To do ▸ Lines from the line with "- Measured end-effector" to the line with "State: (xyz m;" in the entries below, and only those, must be output exactly, with both ends included.
(Data provided Opens)
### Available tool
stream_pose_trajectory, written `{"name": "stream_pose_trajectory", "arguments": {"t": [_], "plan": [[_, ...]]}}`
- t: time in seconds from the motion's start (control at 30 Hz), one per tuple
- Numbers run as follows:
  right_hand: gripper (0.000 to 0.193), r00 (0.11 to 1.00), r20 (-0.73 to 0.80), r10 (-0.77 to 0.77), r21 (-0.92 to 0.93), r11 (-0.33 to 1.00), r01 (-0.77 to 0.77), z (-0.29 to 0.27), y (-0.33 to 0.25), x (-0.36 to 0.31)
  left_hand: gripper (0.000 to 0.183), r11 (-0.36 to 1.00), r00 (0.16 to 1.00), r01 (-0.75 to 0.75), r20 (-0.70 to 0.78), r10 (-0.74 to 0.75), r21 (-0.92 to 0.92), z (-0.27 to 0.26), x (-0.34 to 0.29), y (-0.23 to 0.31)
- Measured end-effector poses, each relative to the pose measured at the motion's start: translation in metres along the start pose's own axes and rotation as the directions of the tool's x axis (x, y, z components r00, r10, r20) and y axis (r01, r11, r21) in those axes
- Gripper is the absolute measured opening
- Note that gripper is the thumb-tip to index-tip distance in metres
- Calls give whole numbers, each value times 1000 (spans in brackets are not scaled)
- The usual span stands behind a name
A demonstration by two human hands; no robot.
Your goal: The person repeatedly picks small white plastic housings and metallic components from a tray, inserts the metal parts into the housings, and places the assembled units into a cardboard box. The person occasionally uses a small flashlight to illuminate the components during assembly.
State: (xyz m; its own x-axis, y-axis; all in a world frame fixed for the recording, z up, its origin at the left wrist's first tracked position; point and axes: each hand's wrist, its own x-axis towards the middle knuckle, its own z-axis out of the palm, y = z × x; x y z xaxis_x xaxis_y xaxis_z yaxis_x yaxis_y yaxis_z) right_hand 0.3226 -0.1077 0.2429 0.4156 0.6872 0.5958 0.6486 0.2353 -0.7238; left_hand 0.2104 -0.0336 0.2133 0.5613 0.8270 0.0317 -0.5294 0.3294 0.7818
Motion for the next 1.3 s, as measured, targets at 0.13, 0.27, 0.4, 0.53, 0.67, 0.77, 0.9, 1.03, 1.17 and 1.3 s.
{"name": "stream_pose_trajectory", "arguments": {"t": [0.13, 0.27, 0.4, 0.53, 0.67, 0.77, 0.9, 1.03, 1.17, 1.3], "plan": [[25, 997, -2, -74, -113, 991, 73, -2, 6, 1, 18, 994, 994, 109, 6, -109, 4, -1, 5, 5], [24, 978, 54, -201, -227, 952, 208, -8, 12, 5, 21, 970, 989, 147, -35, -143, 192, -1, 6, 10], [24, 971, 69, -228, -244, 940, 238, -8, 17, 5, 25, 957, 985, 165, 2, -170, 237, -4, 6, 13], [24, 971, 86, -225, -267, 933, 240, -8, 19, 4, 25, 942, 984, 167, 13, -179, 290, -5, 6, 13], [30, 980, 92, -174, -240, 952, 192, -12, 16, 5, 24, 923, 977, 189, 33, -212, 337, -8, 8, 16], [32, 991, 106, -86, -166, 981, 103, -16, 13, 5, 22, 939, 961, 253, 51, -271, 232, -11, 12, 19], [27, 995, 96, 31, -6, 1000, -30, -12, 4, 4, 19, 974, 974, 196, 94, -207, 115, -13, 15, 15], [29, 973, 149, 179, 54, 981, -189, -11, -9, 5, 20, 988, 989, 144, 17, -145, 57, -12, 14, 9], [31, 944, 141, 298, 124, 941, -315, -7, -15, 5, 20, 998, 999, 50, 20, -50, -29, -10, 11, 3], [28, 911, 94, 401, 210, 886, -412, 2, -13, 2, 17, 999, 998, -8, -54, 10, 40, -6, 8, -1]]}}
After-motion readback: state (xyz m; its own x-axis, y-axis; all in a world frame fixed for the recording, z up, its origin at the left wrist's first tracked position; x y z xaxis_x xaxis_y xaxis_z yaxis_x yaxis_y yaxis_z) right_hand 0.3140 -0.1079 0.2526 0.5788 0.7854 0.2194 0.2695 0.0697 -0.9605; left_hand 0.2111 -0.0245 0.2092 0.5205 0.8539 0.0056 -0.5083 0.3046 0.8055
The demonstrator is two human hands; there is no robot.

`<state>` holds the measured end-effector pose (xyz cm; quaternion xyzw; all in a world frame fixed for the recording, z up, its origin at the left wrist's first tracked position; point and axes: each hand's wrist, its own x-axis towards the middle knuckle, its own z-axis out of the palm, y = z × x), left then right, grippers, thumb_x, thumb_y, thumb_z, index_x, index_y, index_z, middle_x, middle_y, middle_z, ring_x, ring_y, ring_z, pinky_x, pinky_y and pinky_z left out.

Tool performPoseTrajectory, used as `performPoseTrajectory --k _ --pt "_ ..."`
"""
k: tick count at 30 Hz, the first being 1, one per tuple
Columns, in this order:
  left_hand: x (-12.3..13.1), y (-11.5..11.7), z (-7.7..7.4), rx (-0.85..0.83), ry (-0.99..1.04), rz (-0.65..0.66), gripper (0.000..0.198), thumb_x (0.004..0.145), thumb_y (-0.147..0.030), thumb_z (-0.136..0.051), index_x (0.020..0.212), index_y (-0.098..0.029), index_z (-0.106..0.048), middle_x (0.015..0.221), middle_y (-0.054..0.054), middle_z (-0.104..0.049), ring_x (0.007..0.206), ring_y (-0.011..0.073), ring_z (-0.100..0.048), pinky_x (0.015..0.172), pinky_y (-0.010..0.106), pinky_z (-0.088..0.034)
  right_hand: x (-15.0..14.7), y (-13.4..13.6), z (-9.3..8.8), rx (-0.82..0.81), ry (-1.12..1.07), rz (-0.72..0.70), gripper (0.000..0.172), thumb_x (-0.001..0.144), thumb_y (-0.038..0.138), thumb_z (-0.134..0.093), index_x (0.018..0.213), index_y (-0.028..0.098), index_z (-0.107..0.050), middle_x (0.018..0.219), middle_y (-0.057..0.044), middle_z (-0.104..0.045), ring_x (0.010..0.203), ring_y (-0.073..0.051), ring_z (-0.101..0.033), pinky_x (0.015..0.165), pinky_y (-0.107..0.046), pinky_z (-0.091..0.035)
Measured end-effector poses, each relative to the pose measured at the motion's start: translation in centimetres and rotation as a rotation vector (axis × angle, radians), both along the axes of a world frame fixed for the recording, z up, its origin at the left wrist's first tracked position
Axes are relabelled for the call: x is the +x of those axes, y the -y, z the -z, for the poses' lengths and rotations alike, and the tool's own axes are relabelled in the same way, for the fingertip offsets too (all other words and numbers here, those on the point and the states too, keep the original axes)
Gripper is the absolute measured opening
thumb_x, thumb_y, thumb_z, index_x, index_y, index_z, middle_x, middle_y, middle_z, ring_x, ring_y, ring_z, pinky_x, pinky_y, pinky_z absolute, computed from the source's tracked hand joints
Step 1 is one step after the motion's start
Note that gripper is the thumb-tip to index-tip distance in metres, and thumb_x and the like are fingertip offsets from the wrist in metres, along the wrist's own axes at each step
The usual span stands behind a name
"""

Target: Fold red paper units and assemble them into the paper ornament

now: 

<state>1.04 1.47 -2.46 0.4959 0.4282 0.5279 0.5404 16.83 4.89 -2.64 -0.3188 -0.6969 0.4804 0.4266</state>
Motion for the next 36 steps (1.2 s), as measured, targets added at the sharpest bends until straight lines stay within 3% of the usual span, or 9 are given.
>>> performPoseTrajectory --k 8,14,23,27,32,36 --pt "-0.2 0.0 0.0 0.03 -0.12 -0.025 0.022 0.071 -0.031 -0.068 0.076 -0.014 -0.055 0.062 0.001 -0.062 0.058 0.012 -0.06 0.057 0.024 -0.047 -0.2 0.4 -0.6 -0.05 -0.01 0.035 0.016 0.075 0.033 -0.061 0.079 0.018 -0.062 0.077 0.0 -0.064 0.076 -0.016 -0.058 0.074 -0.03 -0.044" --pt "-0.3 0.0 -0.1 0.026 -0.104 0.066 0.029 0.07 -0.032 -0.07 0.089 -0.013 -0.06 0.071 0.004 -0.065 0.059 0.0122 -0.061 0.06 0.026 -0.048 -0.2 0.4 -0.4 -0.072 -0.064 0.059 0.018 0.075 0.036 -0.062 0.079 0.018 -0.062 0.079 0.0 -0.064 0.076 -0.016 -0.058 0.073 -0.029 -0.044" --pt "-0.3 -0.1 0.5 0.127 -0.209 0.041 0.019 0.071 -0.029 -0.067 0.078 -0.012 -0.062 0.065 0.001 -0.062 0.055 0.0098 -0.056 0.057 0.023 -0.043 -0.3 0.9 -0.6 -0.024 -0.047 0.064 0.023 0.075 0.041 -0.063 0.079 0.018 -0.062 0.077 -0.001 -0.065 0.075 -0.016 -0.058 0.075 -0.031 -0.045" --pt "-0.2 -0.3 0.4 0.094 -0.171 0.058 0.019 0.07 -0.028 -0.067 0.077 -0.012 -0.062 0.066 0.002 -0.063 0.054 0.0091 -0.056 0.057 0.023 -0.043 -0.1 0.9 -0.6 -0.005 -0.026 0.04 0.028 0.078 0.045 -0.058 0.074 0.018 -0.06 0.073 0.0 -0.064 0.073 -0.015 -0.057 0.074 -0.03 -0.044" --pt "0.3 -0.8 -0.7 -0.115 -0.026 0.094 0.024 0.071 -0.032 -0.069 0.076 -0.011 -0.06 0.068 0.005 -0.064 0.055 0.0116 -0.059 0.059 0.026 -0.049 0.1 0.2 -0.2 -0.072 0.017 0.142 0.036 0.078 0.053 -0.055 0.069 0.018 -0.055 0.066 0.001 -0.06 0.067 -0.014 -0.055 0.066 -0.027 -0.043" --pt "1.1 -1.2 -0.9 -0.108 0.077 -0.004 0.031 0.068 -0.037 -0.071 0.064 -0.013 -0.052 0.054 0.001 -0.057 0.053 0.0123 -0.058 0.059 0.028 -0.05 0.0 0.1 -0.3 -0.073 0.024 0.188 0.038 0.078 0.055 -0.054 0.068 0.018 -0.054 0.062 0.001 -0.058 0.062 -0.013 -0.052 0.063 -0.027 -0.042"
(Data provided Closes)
Answer to the problem ▸
- Measured end-effector poses, each relative to the pose measured at the motion's start: translation in metres along the start pose's own axes and rotation as the directions of the tool's x axis (x, y, z components r00, r10, r20) and y axis (r01, r11, r21) in those axes
- Gripper is the absolute measured opening
- Note that gripper is the thumb-tip to index-tip distance in metres
- Calls give whole numbers, each value times 1000 (spans in brackets are not scaled)
- The usual span stands behind a name
A demonstration by two human hands; no robot.
Your goal: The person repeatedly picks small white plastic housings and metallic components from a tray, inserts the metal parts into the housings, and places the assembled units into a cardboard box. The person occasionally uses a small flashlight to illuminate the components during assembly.
State: (xyz m; its own x-axis, y-axis; all in a world frame fixed for the recording, z up, its origin at the left wrist's first tracked position; point and axes: each hand's wrist, its own x-axis towards the middle knuckle, its own z-axis out of the palm, y = z × x; x y z xaxis_x xaxis_y xaxis_z yaxis_x yaxis_y yaxis_z) right_hand 0.3226 -0.1077 0.2429 0.4156 0.6872 0.5958 0.6486 0.2353 -0.7238; left_hand 0.2104 -0.0336 0.2133 0.5613 0.8270 0.0317 -0.5294 0.3294 0.7818

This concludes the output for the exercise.